* **Task**: Pick out each line below containing "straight".

Records from a data source
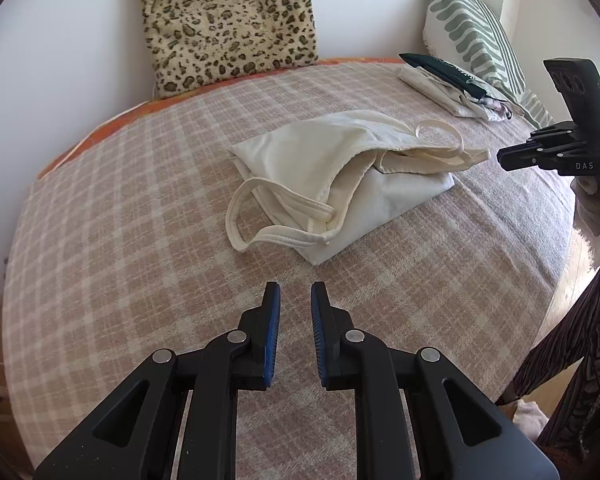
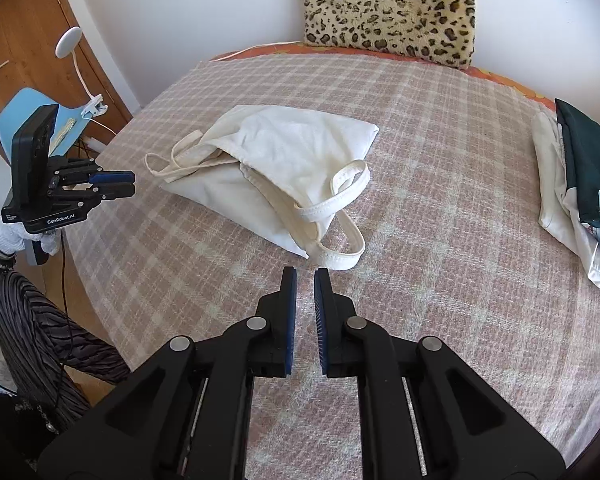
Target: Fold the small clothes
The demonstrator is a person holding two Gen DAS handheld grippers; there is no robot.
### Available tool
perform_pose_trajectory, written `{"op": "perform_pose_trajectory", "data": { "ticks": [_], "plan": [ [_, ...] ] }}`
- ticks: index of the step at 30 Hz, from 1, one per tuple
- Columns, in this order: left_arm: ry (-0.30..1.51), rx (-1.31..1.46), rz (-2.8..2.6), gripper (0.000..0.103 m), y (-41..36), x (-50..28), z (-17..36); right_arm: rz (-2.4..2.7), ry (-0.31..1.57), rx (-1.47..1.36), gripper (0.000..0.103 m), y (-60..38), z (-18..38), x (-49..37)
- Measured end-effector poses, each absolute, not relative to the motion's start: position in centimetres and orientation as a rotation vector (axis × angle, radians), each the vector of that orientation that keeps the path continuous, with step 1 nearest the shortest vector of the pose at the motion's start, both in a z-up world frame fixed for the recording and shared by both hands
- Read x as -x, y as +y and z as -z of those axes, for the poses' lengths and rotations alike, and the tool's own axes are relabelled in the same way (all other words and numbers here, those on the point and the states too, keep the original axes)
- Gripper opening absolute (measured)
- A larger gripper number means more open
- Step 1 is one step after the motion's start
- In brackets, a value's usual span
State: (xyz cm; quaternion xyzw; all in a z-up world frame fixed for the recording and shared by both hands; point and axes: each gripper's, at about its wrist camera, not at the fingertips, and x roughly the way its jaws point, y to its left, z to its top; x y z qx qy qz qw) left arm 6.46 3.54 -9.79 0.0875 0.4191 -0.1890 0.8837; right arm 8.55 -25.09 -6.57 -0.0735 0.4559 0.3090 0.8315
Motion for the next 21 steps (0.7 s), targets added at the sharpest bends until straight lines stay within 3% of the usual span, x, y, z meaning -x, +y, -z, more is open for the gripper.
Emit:
{"op": "perform_pose_trajectory", "data": {
  "ticks": [10, 21],
  "plan": [
    [0.788, 0.004, 0.405, 0.021, 1.6, -12.9, 6.4, -0.641, 0.886, 0.003, 0.01, -21.4, 5.3, -12.8],
    [0.986, -0.1, 0.509, 0.021, -2.7, -15.9, 11.6, -0.682, 1.001, 0.004, 0.01, -17.8, 9.6, -16.5]
  ]
}}
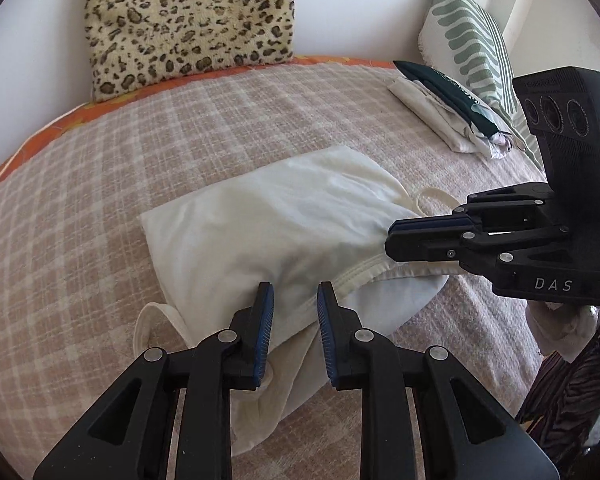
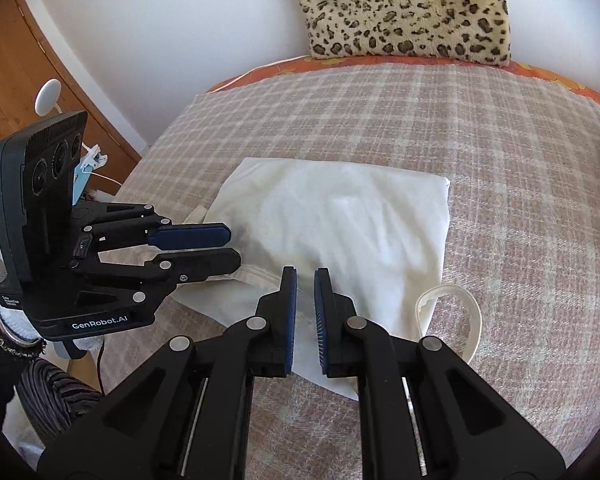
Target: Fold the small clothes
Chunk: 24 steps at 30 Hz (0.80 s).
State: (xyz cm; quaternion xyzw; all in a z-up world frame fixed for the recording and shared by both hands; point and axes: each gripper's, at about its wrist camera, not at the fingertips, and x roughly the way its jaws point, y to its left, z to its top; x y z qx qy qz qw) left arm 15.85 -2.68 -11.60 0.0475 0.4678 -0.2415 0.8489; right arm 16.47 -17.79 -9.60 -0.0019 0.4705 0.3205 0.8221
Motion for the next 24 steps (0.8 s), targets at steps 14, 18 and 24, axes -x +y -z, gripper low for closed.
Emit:
{"op": "perform_pose_trajectory", "data": {
  "ticks": [14, 18, 24],
  "plan": [
    [0.907, -0.027, 0.523, 0.021, -0.3, -13.8, 8.5, -0.732, 0.93, -0.083, 0.01, -21.1, 6.6, -14.7],
    [0.875, -0.011, 0.523, 0.021, -2.7, -15.8, 8.4, -0.639, 0.934, -0.176, 0.01, -21.4, 7.5, -17.8],
    [0.977, -0.122, 0.53, 0.021, -6.3, -17.3, 12.1, -0.605, 1.005, -0.178, 0.01, -20.4, 10.0, -20.5]
  ]
}}
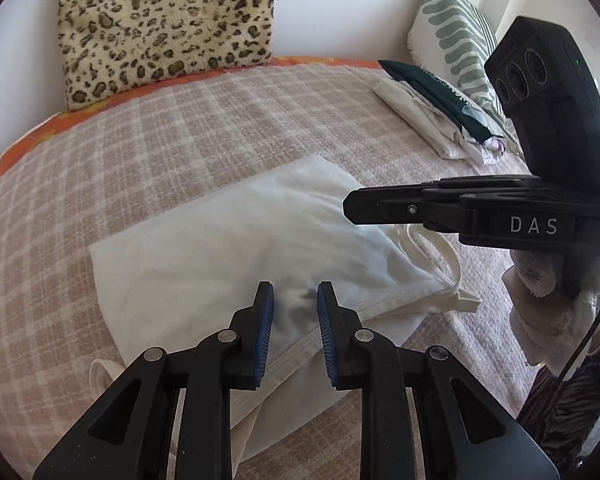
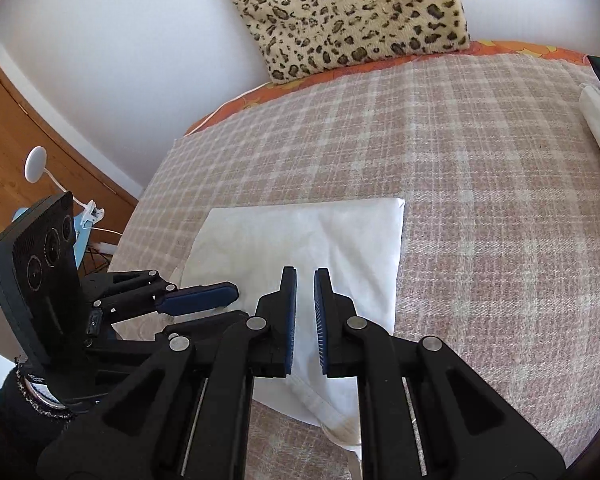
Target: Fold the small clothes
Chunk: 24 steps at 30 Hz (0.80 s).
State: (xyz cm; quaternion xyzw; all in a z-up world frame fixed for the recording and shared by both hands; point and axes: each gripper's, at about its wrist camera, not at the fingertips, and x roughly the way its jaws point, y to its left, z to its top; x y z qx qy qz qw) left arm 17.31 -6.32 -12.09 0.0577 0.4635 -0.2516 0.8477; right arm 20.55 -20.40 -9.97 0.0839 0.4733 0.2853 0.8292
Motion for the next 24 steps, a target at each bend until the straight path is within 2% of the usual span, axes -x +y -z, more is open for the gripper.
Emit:
{"op": "perform_pose_trajectory", "data": {
  "ticks": [5, 9, 13, 17, 19, 24],
  "plan": [
    [0.963, -0.099, 0.539, 0.021, -5.5, -16.5, 12.6, -0.547, 1.055, -0.056, 0.01, -19.5, 12.3, -20.6],
    [0.955, -0.078, 0.527, 0.022, -4.4, -15.2, 12.0, -0.555, 1.03, -0.07, 0.01, -20.5, 11.0, -19.3],
    [0.976, -0.063, 0.51, 0.029, -2.9, -13.4, 12.7, -0.59, 1.03, -0.009, 0.01, -20.7, 10.6, -17.2],
    [0.986, -0.046, 0.512, 0.03, -1.6, -11.9, 12.5, -0.578, 1.106, 0.017, 0.01, -21.4, 12.3, -15.5],
    [0.995, -0.024, 0.519, 0.032, -0.9, -11.6, 12.0, -0.579, 1.102, 0.03, 0.013, -22.1, 12.3, -14.5],
    [0.926, 0.055, 0.488, 0.041, 1.7, -11.5, 9.4, -0.582, 1.087, -0.036, 0.033, -24.8, 10.7, -13.2]
  ]
}}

* **Result of the task**:
Motion for the next 21 steps (0.7 s), targets added at the sharpest bends until straight lines stay within 3% of the usual span, x, y, z meaning -x, +y, -z, more is open for the gripper.
Motion for the next 24 steps, a target at each bend until the straight path is within 2% of the usual span, axes -x +y -z, more is open for the gripper.

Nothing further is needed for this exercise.